• _PROBLEM STATEMENT_: From the listing that follows, report the number of lines with the word "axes" in them, and no other output.

--- START ---

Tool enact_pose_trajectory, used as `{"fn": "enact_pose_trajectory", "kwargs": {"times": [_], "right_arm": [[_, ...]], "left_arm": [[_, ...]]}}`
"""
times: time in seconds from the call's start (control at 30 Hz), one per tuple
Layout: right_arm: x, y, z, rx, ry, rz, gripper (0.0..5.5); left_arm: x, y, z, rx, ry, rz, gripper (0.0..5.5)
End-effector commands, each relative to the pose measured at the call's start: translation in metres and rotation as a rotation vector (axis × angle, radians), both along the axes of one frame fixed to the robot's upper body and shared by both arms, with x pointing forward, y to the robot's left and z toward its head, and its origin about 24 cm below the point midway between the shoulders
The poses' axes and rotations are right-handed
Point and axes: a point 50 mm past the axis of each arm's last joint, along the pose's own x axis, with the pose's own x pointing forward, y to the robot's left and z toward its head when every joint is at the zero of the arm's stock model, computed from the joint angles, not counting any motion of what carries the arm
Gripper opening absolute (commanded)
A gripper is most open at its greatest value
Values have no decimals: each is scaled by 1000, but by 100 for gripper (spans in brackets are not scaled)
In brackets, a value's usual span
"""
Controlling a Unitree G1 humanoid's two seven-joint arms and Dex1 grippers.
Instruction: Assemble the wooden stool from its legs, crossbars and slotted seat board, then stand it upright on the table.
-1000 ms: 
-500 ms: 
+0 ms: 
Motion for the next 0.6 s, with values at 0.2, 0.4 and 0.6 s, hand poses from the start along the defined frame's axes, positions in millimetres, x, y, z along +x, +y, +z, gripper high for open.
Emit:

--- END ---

• _REPLY_: 4